Figure 16b shows that the dependence ${\tau }_s={\tau }_s{\left(\delta \right)}_{C_i}, i=\left(1,2,3\right)$ has the following form:

$${\tau }_s={\tau }_{s_0}+{\alpha }_{{\tau }_s}\delta -{\beta }_{{\tau }_s}{\delta }^2$$

(25)

where the values of ${\tau }_{s_0}, {\alpha }_{{\tau }_s}$ and ${\beta }_{{\tau }_s}$ for the studied CCs are summarized in

Table 9. The values of ${\tau }_{s_0}, {\alpha }_{{\tau }_s}$ and ${\beta }_{{\tau }_s}$ resulting from Figure 16b.

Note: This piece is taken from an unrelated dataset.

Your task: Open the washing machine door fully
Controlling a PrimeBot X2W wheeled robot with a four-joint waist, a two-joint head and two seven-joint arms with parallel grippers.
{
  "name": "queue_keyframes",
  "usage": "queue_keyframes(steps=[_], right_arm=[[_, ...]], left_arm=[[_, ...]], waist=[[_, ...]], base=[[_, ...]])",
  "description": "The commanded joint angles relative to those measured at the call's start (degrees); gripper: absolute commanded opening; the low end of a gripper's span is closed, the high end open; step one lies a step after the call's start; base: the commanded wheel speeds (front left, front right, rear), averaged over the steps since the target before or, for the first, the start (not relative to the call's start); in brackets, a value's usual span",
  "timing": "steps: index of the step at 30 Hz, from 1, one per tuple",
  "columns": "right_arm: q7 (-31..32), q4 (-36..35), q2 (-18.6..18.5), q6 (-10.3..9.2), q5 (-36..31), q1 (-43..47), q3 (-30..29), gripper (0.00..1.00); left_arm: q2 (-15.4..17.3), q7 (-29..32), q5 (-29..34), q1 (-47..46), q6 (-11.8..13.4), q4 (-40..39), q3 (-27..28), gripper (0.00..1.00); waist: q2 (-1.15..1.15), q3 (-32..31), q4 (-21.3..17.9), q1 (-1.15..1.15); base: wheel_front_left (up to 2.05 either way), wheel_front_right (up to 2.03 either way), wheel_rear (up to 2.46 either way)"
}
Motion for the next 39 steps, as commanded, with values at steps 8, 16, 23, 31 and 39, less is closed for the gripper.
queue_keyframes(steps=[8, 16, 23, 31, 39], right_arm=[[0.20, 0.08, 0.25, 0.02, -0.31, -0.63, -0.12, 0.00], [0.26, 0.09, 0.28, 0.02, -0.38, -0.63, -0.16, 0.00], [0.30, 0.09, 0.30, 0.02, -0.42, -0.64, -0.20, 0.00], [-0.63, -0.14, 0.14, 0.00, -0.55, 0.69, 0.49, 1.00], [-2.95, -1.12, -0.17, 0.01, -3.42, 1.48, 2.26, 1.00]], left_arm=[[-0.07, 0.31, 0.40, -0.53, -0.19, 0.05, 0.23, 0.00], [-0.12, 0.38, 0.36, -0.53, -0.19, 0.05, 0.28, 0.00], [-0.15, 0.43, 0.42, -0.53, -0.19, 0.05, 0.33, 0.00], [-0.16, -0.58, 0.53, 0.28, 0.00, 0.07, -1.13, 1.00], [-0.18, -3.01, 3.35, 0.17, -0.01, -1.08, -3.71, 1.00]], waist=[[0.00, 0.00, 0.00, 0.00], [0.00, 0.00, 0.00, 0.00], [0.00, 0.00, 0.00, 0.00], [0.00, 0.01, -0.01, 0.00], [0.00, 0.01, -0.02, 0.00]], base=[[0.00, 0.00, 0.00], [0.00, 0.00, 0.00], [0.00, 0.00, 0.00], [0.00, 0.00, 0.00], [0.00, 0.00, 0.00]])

$\mathit{C}{\mathit{C}}_{\mathit{s}}$	${\mathit{\tau }}_{{\mathit{s}}_0} \left(\mathsf{\mu }s\right)$$/{\mathit{\upsilon }}_{{\mathit{C}}_{\mathit{s}}}$	${\mathit{\alpha }}_{{\mathit{C}}_{\mathit{s}}} \left(\mathsf{\mu }s/\mathrm{kA}/m^2\right)$$/{\mathit{\upsilon }}_{{\mathit{\tau }}_{\mathit{s}}}$	${\mathit{\beta }}_{{\mathit{C}}_{\mathit{s}}} \left(\mathsf{\mu }s/k{A}^2/m^4\right)$$/{\mathit{\upsilon }}_{{\mathit{\tau }}_{\mathit{s}}}$
$C{C}_1$	12.49874/0.00644	8.40272$\times {10}^{-5}$/$1.52462\times {10}^{-5}$	1.09443$\times {10}^{-7}$/$7.69947\times {10}^{-9}$
$C{C}_2$	14.51244/0.02785	5.27391$\times {10}^{-4}$/$6.59306\times {10}^{-5}$	1.012271$\times {10}^{-7}$/$3.329565\times {10}^{-8}$
$C{C}_3$	15.971/0.03966	7.39757$\times {10}^{-4}$/$9.38924\times {10}^{-5}$	1.39335$\times {10}^{-7}$/$4.74166\times {10}^{-8}$

Here, ${\upsilon }_{{\tau }_s}$ is the standard deviation.

.

Figure 16b shows that the functions ${\tau }_s={\tau }_s{\left(\delta \right)}_{C_i}, i=\left(1,2,3\right)$ increase when the amount of the magnetizable phase increases. For the same volumetric fraction of magnetizable microparticles, the time constants, ${\tau }_s$, increase when the magnetic field intensity gradient, $\delta$, increases. Consequently, the storage time of the electricity in CCs can be set raw based on the amount of the magnetizable phase and fine-tuned from the values of the magnetic field strength gradient.

4. Conclusions

In this paper, MSs were successfully produced by mechanically doping CIPs into the porous structure of a commercial polyurethane sponge (Figure 3). This small amount of CIPs was well fixed in the cells of the absorbent sponge. When an external magnetic field was applied, the CIPs restructured as aggregates (Figure 12b). Under the action of a magnetic force (Figure 11), the magnetizable metal phase was transported from the sponge volume on the outer surface of the lower cylinder of the CCs. In this manner, with an increase in the value of the average magnetic field intensity and a corresponding increase in the values of the gradient of the magnetic field intensity, the apparent radius of the inner armature (Figure 14) of the CCs increased. The most important resulting effect was modification of the electric resistance (Figure 8a) with the increase in the values of the gradient of the magnetic field intensity and, in particular, in the average magnetic field intensity from the MSs. The ordering of CIPs (Figure 13) in the volume of the porous matrix (PPM) induced magnetodielectric effects in the MSs. The magnetodielectric effects included fine modification of the electric field energy dispersion via the modification of the dielectric permittivity (Figure 15a), the modification of electric field energy absorption (Figure 15b) through modification of the dielectric loss coefficient of the MSs and control of the CC time constant (Figure 16b), which was achieved by adjusting the value of the magnetic field strength gradient. Although the proposed theoretical model is a qualitative one, the obtained results demonstrate that MSs can be used to manufacture low-cost resistive magnetic field sensors. Based on these results, we aim to make magnetizable sponges designed to detect deformations and mechanical stresses for which its sensitivity is controlled by the external magnetic field.